Using heparin therapy to reverse protein-losing enteropathy in a patient with CDG-Ib

This article considers the case of a 22-year-old female with congenital disorder of glycosylation type Ib and a history of congenital hepatic fibrosis, portal hypertension and esophageal varices, who presented with edema, diarrhea, hypoalbuminemia and pancytopenia. Protein-losing enteropathy was diagnosed. As previous mannose therapy was associated with diarrhea and abdominal pain, albumin was infused followed by intravenous and subcutaneous therapy with unfractionated heparin. Background A 22-year-old female presented with edema, diarrhea, hypoalbuminemia and pancytopenia.

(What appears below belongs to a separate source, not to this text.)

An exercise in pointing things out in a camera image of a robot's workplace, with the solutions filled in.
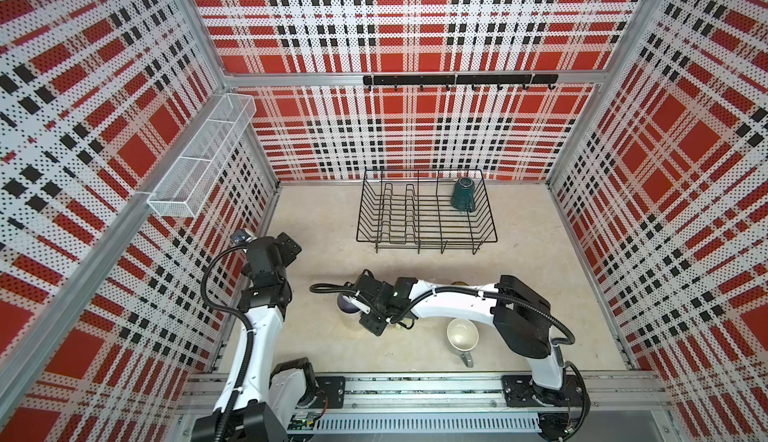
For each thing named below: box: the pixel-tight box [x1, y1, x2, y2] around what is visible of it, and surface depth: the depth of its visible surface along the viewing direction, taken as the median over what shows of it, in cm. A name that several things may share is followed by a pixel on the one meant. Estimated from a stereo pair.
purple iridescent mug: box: [336, 293, 361, 316], surface depth 78 cm
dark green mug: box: [450, 177, 475, 213], surface depth 107 cm

She had previously been diagnosed with congenital disorder of glycosylation type Ib, and had a history of congenital hepatic fibrosis, portal hypertension and esophageal varices. In the past she had refused mannose therapy because of associated diarrhea and abdominal pain. Investigations Laboratory examinations, abdominal ultrasonography, bacterial and viral cultures of blood, urine and stools, double-balloon enteroscopy and fecal excretion test using 51 Cr-labeled albumin. Diagnosis Protein-losing enteropathy. Management Infusion of albumin followed by intravenous and subcutaneous therapy with unfractionated heparin.